REQUIREMENT >> Could you write out the listing below exactly as it stands, leaving out the pictures?
####
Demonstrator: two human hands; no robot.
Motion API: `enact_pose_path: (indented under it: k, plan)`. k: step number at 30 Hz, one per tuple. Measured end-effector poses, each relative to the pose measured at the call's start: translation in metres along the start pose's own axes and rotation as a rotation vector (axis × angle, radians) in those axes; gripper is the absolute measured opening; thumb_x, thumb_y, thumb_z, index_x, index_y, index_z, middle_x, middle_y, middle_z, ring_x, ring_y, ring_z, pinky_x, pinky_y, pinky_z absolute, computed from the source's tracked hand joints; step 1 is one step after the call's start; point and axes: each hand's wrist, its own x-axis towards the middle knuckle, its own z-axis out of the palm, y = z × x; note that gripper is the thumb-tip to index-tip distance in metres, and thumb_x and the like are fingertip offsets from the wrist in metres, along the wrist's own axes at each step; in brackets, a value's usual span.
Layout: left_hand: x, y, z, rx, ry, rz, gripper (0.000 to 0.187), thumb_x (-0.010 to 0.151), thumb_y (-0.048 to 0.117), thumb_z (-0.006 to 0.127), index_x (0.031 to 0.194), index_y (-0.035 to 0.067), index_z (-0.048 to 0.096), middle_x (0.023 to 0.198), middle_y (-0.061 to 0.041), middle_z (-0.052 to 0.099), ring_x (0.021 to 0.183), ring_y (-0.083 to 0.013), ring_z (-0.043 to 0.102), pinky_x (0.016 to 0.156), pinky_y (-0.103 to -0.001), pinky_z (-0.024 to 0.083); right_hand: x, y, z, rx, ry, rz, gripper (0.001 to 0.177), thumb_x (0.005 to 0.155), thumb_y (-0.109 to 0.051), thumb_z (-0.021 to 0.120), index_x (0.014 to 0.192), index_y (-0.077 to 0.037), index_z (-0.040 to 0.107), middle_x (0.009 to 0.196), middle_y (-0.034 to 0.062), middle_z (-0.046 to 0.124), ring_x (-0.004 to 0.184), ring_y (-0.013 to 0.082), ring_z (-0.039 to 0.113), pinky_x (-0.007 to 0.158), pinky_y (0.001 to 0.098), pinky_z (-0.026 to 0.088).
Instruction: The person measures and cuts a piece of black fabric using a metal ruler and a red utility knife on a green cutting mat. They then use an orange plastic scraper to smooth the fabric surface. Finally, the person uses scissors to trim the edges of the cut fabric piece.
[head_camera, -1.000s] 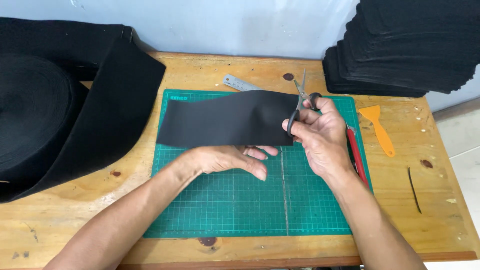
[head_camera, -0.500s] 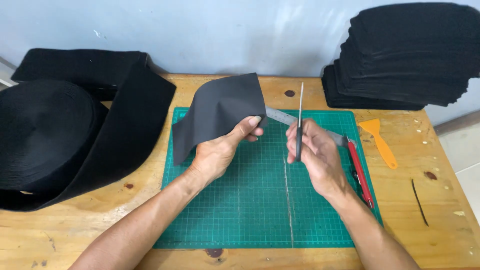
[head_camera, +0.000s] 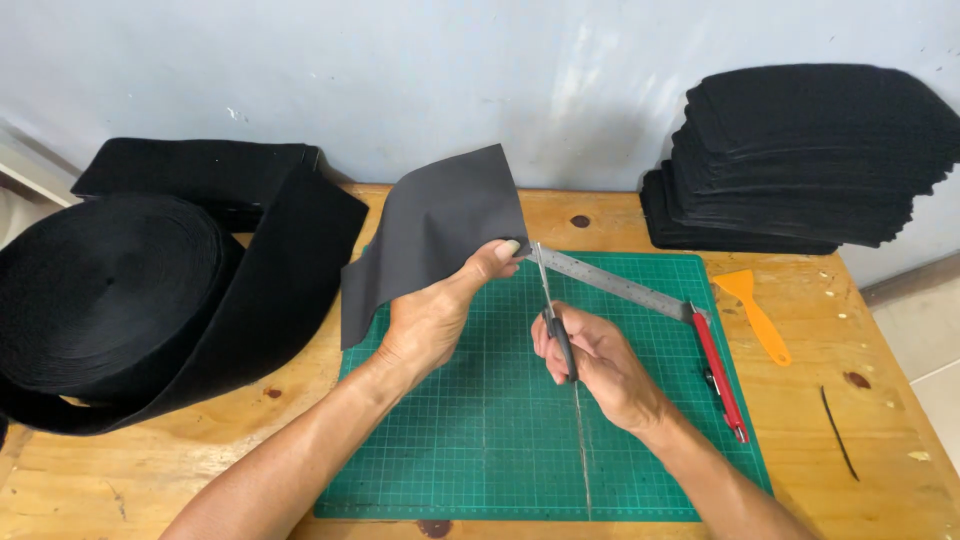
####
ANSWER TO THE EXERCISE >>
Demonstrator: two human hands; no robot.
Motion API: `enact_pose_path: (indented under it: k, plan)`. k: step number at 30 Hz, one per tuple. Measured end-effector poses, each relative to the pose measured at the call's start: translation in metres along the start pose's own axes and rotation as a rotation vector (axis × angle, radians) in those axes; gripper is the absolute measured opening; thumb_x, thumb_y, thumb_z, index_x, index_y, index_z, middle_x, middle_y, middle_z, ring_x, ring_y, ring_z, pinky_x, pinky_y, pinky_z absolute, computed from the source's tracked hand joints; step 1 is one step after the call's start; point and axes: each hand's wrist, its own x-axis towards the middle knuckle, its own z-axis out of the palm, y = z × x; note that gripper is the thumb-tip to index-tip distance in metres, and thumb_x and the like are fingertip offsets from the wrist in metres, along the wrist's own axes at each step; in brackets, a value's usual span.
Layout: left_hand: x, y, z, rx, ry, rz, gripper (0.000 to 0.187), thumb_x (-0.010 to 0.151), thumb_y (-0.048 to 0.117), thumb_z (-0.006 to 0.127), index_x (0.031 to 0.194), index_y (-0.035 to 0.067), index_z (-0.048 to 0.096), middle_x (0.023 to 0.198), middle_y (-0.061 to 0.041), middle_z (-0.052 to 0.099), ring_x (0.021 to 0.183), ring_y (-0.083 to 0.013), ring_z (-0.043 to 0.102), pinky_x (0.016 to 0.156), pinky_y (-0.103 to -0.001), pinky_z (-0.024 to 0.083); right_hand: x, y, z, rx, ry, rz, gripper (0.001 to 0.177), thumb_x (0.005 to 0.155), thumb_y (-0.109 to 0.051), thumb_z (-0.021 to 0.120), index_x (0.014 to 0.192), index_y (-0.077 to 0.037), index_z (-0.040 to 0.107), middle_x (0.009 to 0.196), middle_y (-0.034 to 0.062), middle_z (-0.046 to 0.124), ring_x (-0.004 to 0.184), ring_y (-0.013 to 0.082), ring_z (-0.039 to 0.113), pinky_x (-0.007 to 0.158), pinky_y (0.001 to 0.098), pinky_z (-0.026 to 0.088).
Instruction: The person measures and cuts a piece of black fabric using a metal ruler and a red utility knife on a green cutting mat. They then use an orange plastic scraper to smooth the fabric surface. Finally, the person uses scissors to trim the edges of the cut fabric piece.
[head_camera, -1.000s] 
[head_camera, -0.500s] 
[head_camera, +0.000s] 

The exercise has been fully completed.